I have a problem where in a grid of x*y size I am provided a single dot, and I need to find the nearest neighbour. In practice, I am trying to find the closest dot to the cursor in pygame that crosses a color distance threshold that is calculated as following:
sqrt(((rgb1[0]-rgb2[0])**2)+((rgb1[1]-rgb2[1])**2)+((rgb1[2]-rgb2[2])**2))
So far I have a function that calculates the different resolutions for the grid and reduces it by a factor of two while always maintaining the darkest pixel.
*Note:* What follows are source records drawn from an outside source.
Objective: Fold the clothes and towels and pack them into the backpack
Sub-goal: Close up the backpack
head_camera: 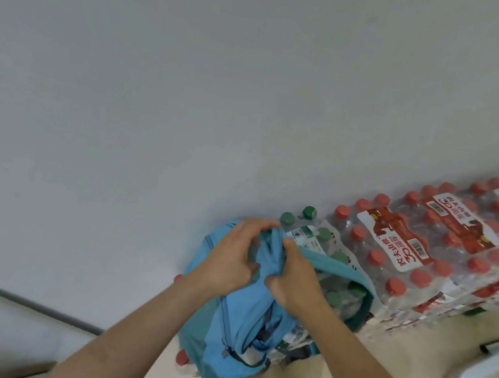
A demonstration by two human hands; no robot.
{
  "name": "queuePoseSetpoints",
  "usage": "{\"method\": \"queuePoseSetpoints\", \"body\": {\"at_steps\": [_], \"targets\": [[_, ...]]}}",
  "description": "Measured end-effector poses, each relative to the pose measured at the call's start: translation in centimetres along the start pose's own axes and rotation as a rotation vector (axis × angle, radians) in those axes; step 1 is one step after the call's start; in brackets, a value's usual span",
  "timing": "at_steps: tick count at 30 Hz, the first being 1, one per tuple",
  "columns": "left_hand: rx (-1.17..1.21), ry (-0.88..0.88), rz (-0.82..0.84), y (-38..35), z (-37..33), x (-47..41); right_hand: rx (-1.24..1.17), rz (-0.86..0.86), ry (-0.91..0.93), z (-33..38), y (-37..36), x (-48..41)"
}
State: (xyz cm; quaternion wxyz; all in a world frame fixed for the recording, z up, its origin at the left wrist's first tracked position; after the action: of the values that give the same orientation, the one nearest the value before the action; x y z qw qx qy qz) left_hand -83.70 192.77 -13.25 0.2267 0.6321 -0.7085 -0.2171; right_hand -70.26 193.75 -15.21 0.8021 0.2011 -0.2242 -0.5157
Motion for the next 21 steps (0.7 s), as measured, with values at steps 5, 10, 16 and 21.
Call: {"method": "queuePoseSetpoints", "body": {"at_steps": [5,10,16,21], "targets": [[-0.782,-0.167,0.255,2.7,0.0,-2.1,-0.012,0.044,0.12,1.8,0.7,-0.5],[-0.637,-0.189,0.223,5.5,0.2,-2.0,-0.051,0.068,0.219,5.2,1.7,-1.7],[-0.64,-0.325,-0.037,11.0,-4.6,1.4,-0.143,0.046,0.321,11.9,5.9,-2.0],[-0.572,-0.31,-0.224,14.5,-13.0,2.3,-0.178,-0.075,0.519,17.5,12.4,-0.7]]}}
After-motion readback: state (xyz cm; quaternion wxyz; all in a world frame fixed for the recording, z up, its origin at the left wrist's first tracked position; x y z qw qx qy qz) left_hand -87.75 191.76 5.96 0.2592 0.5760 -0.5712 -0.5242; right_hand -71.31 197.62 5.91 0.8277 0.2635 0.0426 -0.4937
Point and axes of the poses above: each hand's wrist, its own x-axis away from the middle knuckle, its own y-axis out of the back of the hand, z = x × y, the point moved 3 cm from there along -x, towards the middle knuckle, and after that the axes turned 6 degrees about y, right-handed, at the moved point
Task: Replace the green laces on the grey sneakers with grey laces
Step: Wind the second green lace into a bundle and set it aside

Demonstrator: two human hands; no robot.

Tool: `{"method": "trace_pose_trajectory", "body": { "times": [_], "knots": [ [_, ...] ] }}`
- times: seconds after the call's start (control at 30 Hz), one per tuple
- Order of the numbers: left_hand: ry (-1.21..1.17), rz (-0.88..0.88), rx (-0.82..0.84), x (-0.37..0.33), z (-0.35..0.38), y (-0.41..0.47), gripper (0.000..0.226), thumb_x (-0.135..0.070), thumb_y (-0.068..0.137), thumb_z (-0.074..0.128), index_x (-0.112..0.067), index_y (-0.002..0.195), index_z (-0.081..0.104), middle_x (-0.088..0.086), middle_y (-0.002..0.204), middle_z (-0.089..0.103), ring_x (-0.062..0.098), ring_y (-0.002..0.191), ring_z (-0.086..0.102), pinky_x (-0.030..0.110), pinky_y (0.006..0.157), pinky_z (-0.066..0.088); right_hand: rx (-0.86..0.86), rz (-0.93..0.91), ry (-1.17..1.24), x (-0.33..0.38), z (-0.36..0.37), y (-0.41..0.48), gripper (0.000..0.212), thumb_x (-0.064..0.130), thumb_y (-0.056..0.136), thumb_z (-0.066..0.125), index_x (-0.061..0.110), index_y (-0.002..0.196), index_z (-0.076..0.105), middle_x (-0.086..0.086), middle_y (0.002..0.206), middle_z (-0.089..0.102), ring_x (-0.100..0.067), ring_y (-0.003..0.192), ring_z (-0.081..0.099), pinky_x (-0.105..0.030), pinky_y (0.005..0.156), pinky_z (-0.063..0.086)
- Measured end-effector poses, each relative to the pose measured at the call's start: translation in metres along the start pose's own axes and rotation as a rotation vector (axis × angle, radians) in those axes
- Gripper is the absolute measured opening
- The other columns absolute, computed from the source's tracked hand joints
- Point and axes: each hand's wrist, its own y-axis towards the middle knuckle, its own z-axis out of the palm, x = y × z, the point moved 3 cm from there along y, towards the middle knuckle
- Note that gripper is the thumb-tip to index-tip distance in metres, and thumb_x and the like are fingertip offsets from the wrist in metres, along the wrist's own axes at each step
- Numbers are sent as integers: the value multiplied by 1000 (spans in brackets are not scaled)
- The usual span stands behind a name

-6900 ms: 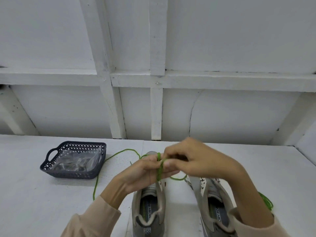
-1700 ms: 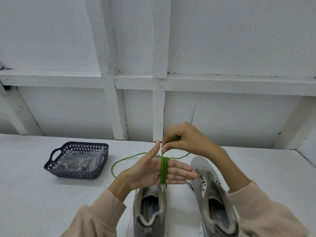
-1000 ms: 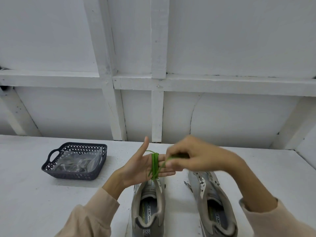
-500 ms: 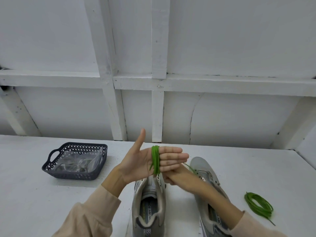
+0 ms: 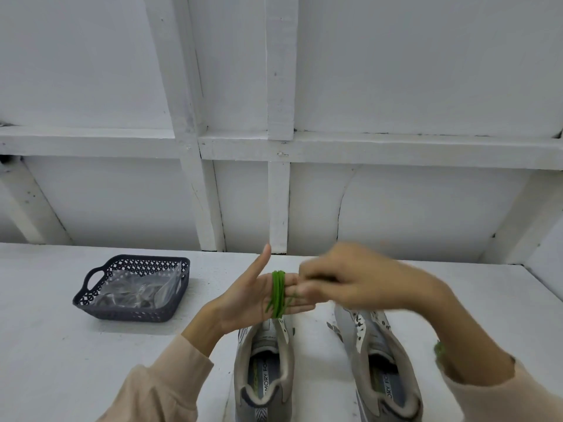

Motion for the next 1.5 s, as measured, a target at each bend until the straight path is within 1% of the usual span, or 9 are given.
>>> {"method": "trace_pose_trajectory", "body": {
  "times": [0.17,0.33,0.43,0.53,0.67,0.8,0.9,1.17,1.5],
  "knots": [
    [148,-28,94,2,10,4,97,-74,89,17,6,136,48,29,140,48,35,134,45,41,117,30,-237,26,138,-40,-18,28,19,42,88,66,25,84,73,8,62,63,-4,56,52,-24,59,38],
    [120,-7,168,-4,19,4,99,-80,84,31,4,133,51,25,137,53,33,132,48,40,116,32,-323,98,275,-71,13,46,20,53,79,67,34,79,73,-5,68,68,-24,62,57,-38,63,46],
    [-58,104,161,-16,14,1,101,-78,83,40,7,137,47,28,140,48,33,133,46,41,117,31,-242,148,500,-81,54,42,13,25,90,59,31,89,71,8,72,70,-5,69,62,-33,68,50],
    [-269,219,166,-27,5,-2,101,-72,88,41,11,144,32,31,150,32,37,143,30,43,120,22,-96,168,393,-66,92,26,19,28,96,56,18,100,72,25,66,62,7,67,56,-19,68,44],
    [-224,245,37,-24,-6,0,97,-71,89,34,8,145,32,27,152,32,34,144,30,40,119,24,178,41,199,-30,103,6,26,31,102,48,15,111,67,10,76,64,0,71,51,-22,69,39],
    [-92,166,-87,-12,-10,6,94,-71,88,23,5,142,38,24,146,44,30,139,40,36,115,34,285,-16,93,-2,67,-2,18,28,100,52,21,84,56,15,57,47,6,59,48,-18,59,31],
    [-51,85,-125,-2,-7,4,90,-71,88,20,-1,132,55,17,130,61,24,118,61,29,96,49,140,-37,27,5,23,1,22,33,98,54,19,83,61,19,63,51,9,65,50,-14,61,33],
    [78,25,90,3,11,2,96,-76,86,34,6,134,49,29,138,49,35,133,46,41,115,32,-402,27,-17,-40,-18,32,19,49,83,67,31,81,72,11,69,67,-4,64,57,-32,60,46],
    [-254,207,133,-15,8,1,97,-71,88,45,10,141,39,31,146,39,36,140,36,43,120,23,-261,210,390,-64,96,15,21,33,84,55,38,64,57,11,56,54,-8,55,49,-37,60,44]
  ]
}}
It looks as following:
from PIL import Image
from typing import Dict
import numpy as np
#we input a pillow image object and retrieve a dictionary with every grid version of the 3 dimensional array:
def calculate_resolutions(image: Image) -> Dict[int, np.ndarray]:
resolutions = {}
#we start with the highest resolution image, the size of which we initially divide by 1, then 2, then 4 etc.:
divisor = 1
#reduce the grid by 5 iterations
resolution_iterations = 5
for i in range(resolution_iterations):
pixel_lookup = image.load() #convert image to PixelValues object, which allows for pixellookup via [x,y] index
#calculate the resolution of the new grid, round upwards:
resolution = (int((image.size[0] - 1) // divisor + 1), int((image.size[1] - 1) // divisor + 1))
#generate 3d array with new grid resolution, fill in values that are darker than white:
new_grid = np.full((resolution[0],resolution[1],3),np.array([255,255,255]))
for x in range(image.size[0]):
for y in range(image.size[1]):
if not x%divisor and not y%divisor:
darkest_pixel = (255,255,255)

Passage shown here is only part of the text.